Y seducía a los escritores llevándoles a comer a sitios caros. Pasándoles buenos trabajos por las narices. Redactar de nuevo un guión en producción, un par de miles de dólares por un arreglo. Entretanto, les dejaba hablar de sus ideas para futuras novelas o guiones. Y luego les robaba las ideas trasplantándolas a un entorno distinto, cambiando los personajes, pero conservando siempre la idea básica. Y la gozaba entonces jodiéndoles y no dándoles nada. Como los escritores no solían darse cuenta del valor de sus ideas, jamás protestaban. No eran como aquellas putas que por un polvo esperaban la luna.

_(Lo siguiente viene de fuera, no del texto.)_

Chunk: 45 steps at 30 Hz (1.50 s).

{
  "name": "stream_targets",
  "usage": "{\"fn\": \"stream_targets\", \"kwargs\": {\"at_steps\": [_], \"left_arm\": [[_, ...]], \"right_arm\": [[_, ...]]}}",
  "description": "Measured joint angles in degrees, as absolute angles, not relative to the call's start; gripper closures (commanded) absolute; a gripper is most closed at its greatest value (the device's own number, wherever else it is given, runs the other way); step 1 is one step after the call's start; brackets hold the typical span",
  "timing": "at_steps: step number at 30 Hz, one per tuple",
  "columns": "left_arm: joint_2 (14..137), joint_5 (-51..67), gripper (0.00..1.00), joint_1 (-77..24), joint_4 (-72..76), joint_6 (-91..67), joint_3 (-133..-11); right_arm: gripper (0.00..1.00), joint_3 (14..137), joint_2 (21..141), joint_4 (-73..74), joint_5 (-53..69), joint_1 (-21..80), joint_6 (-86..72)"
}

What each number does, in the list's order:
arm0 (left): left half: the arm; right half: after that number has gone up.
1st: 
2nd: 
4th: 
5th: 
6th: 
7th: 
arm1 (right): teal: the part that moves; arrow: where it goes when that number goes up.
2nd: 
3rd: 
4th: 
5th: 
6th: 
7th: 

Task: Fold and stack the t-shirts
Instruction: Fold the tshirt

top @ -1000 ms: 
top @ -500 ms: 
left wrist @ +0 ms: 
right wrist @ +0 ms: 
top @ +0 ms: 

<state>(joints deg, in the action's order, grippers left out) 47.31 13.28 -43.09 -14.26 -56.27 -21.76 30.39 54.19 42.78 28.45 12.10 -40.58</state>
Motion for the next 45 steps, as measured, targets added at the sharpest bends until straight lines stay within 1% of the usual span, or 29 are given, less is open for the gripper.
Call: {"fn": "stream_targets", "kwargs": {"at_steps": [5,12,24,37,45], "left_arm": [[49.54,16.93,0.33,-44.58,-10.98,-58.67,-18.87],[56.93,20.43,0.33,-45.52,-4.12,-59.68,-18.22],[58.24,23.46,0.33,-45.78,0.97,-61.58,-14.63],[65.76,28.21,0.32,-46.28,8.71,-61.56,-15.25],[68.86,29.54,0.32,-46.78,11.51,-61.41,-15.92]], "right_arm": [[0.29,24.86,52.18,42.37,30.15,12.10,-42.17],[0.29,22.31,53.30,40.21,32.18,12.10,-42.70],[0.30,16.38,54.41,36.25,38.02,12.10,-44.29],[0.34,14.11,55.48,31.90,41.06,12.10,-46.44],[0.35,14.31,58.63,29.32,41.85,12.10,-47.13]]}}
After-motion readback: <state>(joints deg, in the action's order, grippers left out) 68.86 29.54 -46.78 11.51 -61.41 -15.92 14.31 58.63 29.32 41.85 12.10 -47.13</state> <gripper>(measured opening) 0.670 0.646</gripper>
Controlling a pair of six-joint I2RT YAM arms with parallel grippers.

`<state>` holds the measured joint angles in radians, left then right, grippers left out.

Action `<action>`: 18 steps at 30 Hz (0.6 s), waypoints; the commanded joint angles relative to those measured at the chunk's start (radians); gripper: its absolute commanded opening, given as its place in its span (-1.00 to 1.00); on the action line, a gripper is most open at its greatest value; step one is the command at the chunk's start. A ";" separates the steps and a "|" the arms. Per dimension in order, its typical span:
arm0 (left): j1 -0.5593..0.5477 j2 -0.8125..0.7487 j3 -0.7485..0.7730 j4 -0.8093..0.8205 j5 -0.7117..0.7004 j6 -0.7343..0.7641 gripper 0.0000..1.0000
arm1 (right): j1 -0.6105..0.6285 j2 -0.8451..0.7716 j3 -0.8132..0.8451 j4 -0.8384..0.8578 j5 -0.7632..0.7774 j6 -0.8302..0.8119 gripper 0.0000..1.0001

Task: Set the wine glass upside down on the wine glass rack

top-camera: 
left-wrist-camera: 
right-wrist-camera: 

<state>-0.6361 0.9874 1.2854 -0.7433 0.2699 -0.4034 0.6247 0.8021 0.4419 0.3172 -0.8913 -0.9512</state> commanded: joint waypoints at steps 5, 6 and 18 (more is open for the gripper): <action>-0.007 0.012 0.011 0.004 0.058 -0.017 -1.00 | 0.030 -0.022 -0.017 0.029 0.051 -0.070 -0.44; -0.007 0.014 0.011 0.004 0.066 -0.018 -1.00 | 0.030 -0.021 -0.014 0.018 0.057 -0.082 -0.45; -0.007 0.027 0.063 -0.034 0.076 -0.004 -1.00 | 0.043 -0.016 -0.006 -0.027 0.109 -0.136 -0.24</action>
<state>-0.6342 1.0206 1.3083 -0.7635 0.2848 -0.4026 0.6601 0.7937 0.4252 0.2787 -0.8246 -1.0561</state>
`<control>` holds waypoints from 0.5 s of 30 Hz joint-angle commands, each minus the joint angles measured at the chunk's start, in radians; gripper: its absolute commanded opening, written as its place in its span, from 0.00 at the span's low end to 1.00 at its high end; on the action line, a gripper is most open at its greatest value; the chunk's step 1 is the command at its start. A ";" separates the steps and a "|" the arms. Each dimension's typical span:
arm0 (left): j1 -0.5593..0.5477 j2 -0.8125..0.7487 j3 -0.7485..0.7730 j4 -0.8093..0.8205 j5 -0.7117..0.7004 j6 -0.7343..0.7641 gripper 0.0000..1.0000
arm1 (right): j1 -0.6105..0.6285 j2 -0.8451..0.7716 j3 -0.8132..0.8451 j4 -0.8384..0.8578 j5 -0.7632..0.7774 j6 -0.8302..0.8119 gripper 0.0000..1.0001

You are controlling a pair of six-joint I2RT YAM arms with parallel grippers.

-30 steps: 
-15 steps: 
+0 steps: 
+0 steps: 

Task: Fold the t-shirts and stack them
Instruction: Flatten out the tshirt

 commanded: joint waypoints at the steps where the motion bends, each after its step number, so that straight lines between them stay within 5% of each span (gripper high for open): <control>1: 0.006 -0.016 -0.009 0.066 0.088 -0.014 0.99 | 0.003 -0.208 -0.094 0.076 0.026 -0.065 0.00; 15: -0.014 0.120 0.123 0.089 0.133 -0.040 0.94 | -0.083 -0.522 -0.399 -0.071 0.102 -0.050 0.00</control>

Fueron los agentes los que intervinieron y le pararon los pies, prohibiendo a sus escritores ir a comer con él. Pero había escritores novicios, muy jóvenes, que llegaban a Hollywood de todo el país. Todos esperando la oportunidad de hacerse ricos y famosos. Y era Jeff Wagon quien podía darles acceso e impedir que les cerraran la puerta en las narices.